For an early career journalist, a fair amount of my motivation comes from spite. First, it was spite for all those kids in J-school with their curated internships and professors who told them they were special gifts to the world of media, at least more special than a non-journalism kid like me. Those feelings mostly subsided as they by-and-large left journalism for lame PR jobs.
Second, and more current, I feel spite toward just about every journalist who is more successful than me. I know this second well of antipathy is completely illogical and baseless. Once I get to know virtually any other journalist, I end up liking them and don’t begrudge them success. Even the ones that are unabashed assholes, I usually can’t help but like for their larger-than-life personalities. Yet those I don’t know, I can’t help but feel spite toward.
That second form of spite often makes it difficult for me to read other China writers. Reading them — mostly China books, less so news — elicits all sorts of anxiety about where my own career is at. To a normal person, this naturally makes me seem like a neurotic misanthrope. For example, I had this conversation with my mom, while I was sitting on the L-shape couch in our suburban home reading a China book this Christmas break:
“I find it difficult to read books on China. They make me anxious.”
“Other journalists … I hate them.”
But all of this is no excuse for not knowing the corpus of present day China writing. With that in mind, I picked up a copy of “Factory Girls” by Leslie Chang at the Shanghai airport to read on my trip home to Wisconsin for Christmas. The book tells the stories of a handful of female migrant workers who take factory jobs in Southern China and details their struggles trying to get rich and have a good life. She weaves in quite a bit of Chinese history as told through the story of her own ancestry. With a 14-hour flight to Detroit ahead, I figured I could Stockholm Syndrome myself into liking it. At the very least, I’d have enough time to force it down.

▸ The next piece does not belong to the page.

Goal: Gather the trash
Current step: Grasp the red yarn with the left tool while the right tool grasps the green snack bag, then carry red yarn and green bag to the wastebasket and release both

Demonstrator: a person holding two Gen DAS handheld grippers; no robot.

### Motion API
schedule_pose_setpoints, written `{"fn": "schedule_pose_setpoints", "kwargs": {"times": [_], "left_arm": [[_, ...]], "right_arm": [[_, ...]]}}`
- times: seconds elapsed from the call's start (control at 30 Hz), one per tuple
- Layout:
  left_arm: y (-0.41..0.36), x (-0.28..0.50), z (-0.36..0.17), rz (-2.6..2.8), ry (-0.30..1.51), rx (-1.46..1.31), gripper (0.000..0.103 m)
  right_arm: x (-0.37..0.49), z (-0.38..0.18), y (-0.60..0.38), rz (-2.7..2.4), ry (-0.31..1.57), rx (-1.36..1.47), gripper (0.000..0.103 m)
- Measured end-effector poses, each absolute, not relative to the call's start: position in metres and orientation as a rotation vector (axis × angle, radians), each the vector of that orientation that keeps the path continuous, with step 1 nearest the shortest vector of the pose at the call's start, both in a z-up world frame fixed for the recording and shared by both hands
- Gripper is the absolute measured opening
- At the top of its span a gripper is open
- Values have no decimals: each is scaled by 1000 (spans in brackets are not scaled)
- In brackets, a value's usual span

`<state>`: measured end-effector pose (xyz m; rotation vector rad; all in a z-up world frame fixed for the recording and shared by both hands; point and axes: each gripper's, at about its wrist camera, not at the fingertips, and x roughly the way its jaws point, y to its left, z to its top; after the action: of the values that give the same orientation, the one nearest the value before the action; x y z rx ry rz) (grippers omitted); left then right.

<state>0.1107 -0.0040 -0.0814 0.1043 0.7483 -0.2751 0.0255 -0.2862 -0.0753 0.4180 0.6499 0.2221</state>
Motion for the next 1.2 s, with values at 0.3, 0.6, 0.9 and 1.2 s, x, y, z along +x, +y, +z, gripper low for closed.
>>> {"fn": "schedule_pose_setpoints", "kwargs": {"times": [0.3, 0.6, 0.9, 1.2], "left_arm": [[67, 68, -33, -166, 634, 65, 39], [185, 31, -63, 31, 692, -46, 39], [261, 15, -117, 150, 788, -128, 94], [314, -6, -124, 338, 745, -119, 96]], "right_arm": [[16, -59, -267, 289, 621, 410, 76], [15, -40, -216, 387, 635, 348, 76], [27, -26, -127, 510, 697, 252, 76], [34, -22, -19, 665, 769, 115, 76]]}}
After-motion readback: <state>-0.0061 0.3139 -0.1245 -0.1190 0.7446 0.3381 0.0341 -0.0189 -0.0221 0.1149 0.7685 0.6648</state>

I read 10 or so pages before flipping back through the front and seeing there was a three-sentence note about the author on the first page inside the cover. I groaned. “She is married to Peter Hessler, who also writes about China.” Great, “I’m in for a Hessler-style schlock fest of personal writing bullshit,” I thought, in which the author themselves takes a large role, essentially becoming a character in the narrative. (Hessler has made a cottage industry of this in River Town, Oracle Bones, Country Driving, etc.)
Chang and Hessler both are more successful than me, so of course, I feel spite toward them. But their methods amplified my feelings. By making themselves a key part of the story, they violated what I saw as a key tenet of journalism: You are not the story. A journalist is supposed to get out of the way of the story. Right?
I’m not so sure anymore. I read “Factory Girls” over the following weeks of vacation and loved it. I finished it a week ago on the plane home. There’s no denying that the end product she put out is great. Any criticisms about her methods or how lucky she was to find herself in a position to write a book like this (she was a staff reporter at The Wall Street Journal when she started) are footnotes in comparison to the overall work.
I’ve slowly realized that my spite is just jealousy, my wishing I could write such a book. Really, what I should be doing is emulating Chang and Hessler (the good parts at least) rather than making some moralistic argument about why they suck.
With that in mind, I read the author interview at the end, generally things that I avoid since it seems a bit like grandstanding, to see what I could learn that might help with my own writing. One part of the Q&A that stood out to me is she mentions how she thought including her family’s story (her grandfather was a pivotal figure in the Chinese civil war immediately after World War II) would make the act of writing the book more interesting. That part of the story was also interesting in final form, so I can’t argue with that.
So, henceforth, I will get over myself when it comes to personal writing. Certainly, first person is not to be employed for it’s own sake. I will try to follow the guideline that I will use it only so long as it adds to the work and makes it more interesting. The biggest sin in writing is being boring, and most all other concerns should be secondary.
I will try to use this blog as a testing ground, starting with a post I’ve been working on about my trip to the countryside. I can’t promise that it will always be interesting, but I hope to figure out what is interesting and not about me as a character. My spite has stopped me from doing that thus far, even though it has otherwise been an asset in my obsessive career striving. These spiteful feelings are definitely part of my character. Hopefully it will stay that way — spite can be one hell of a motivator.